Here’s the bottom line. The hardest part about publishing a newsletter is creating the content. Using it once and tossing it away makes about as much sense as buying new razor blades every week.

Apply some “Blade Buddy Magic” to your content and help it live a long and productive life.

Discussion Questions:

  1. What’s your dad’s favorite quip?

  1. Have you ever shaved your head? Give examples.

  1. Are there other ways in which you reuse your content?

Share your comments below!



12 thoughts on “Write Once; Share Often

  1. Robin Eichert

    Great list, Michael. I am re-purposing some of my blog posts into video content for a video resource library. I agree that it makes sense to get out you can out of what you write!

      1. Robin Eichert

        It was a long and challenging learning curve, with many frustrations! Getting easier all the time, thankfully. I know I still have a lot to learn, but it’s working and I think video is an important medium these days.

  2. Dana Leigh Lyons

    1. My dad’s not really one for quipping, sadly.

    2. Yes. In my 20s. But now, as I near 41, I’m growing the top to be a mohawk. (True story.)

    3. After I publish a newsletter/blog, I share it on Tw and FB…and in FB groups. I also incorporate the topic into client sessions and email exchanges (easy to do, because in many cases they inspired the article).

    1. Michael Katz Post author

      1. Really? I assumed it was a Dad requirement (at least that’s what I tell my kids).
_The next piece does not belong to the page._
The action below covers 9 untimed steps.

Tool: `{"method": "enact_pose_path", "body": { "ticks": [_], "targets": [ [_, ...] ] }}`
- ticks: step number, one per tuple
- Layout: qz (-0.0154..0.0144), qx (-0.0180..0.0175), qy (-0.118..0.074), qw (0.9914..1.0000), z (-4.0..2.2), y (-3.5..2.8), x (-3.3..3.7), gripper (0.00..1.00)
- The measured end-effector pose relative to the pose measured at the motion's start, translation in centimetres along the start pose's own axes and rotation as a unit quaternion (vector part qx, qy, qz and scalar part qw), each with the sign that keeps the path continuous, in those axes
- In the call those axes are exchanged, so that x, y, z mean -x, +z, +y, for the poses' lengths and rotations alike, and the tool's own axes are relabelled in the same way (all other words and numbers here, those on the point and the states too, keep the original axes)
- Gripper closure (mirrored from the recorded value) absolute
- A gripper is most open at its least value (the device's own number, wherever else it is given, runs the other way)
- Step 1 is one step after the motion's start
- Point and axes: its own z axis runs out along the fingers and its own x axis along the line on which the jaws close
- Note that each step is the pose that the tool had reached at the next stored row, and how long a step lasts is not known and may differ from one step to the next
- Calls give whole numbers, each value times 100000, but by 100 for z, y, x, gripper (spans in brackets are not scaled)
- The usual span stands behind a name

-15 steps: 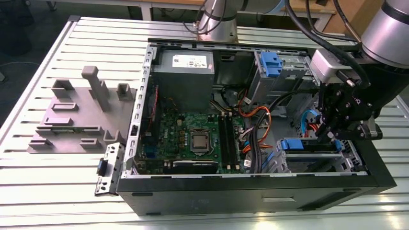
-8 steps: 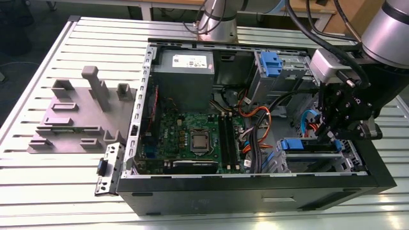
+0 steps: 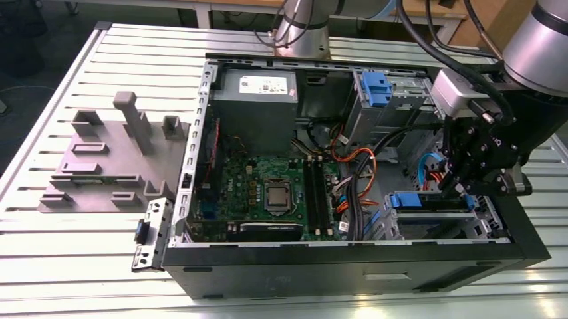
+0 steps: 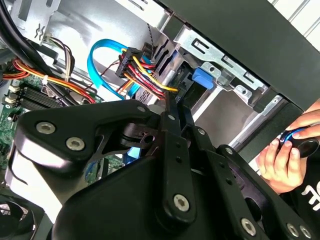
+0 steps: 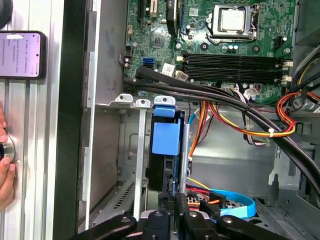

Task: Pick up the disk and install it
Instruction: 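Insert the first disk wire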

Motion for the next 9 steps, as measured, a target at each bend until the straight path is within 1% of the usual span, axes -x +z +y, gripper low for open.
{"method": "enact_pose_path", "body": {
  "ticks": [4,5,8,9],
  "targets": [
    [-34,-4,-6,100000,0,8,-1,83],
    [-78,-6,-7,100000,1,10,-1,83],
    [-331,-14,8,99999,2,21,1,83],
    [-332,-15,5,99999,2,21,1,83]
  ]
}}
      2. I have a negative mohawk when left unshaved. Maybe we should team up and create a complete hair system for somebody’s head?

      3. The incorporation pieces is a great idea. I find, too, that having written on a particular topic, it’s now much clearer to me and it’s easier to explain out loud if it comes up in conversation.

      Thanks for writing!

      1. Dana Leigh Lyons

        2. I’m super-keen on the complete hair system idea. Feel free to follow up (ideally with some rough sketches).

        4. I’m super-curious about your example of offering content to other publications. I took this to mean without changing the content–just republishing it elsewhere. Am I correct in that? If so, I’d love if you could share how you found suitable publications that take content you’ve already published elsewhere.

        Thank YOU for writing:)

        1. Michael Katz Post author

          Too much to type here but it’s mostly googling around, looking for blogs/publications/companies that speak to the same audience as I do. Then I just email and ask!
          (I’m planning a new webinar where I go into the details of today’s newsletter – i.e., how to actually do all this stuff – in more detail. Look for that soon!)

  3. Mark

    1. My Dad had lots of quips – two favorites: Every dog has his day. Don’t get in a pissing contest with a skunk!
    2. Have never shaved my head, nor do I plan to ever have it happen.
    3. I repost content on FB and also use the e-newsletters to link to more details or items on our webage.
    Good stuff!

  4. Bob Katz

    Hi Michael,

    Thanks for the tip on Blade Buddy! Works great; I’ve now converted my 6 month supply of disposable razors to a 6 year (or longer) supply. Keep passing along those product tips!

    1. Michael Katz Post author

      My pleasure, Bob! In fact today is “new blade day.” Frankly, I only arbitrarily decided on once a quarter since I was losing track of when I’d last switched. I was afraid that otherwise I’d use the same blade for years, never realizing that it was slowly getting duller and duller!

      1. Bob Katz

        Dave Ramsey (money expert) boasted he used a single blade for a year by drying it off after each usage but I think Blade Buddy is a much sharper solution.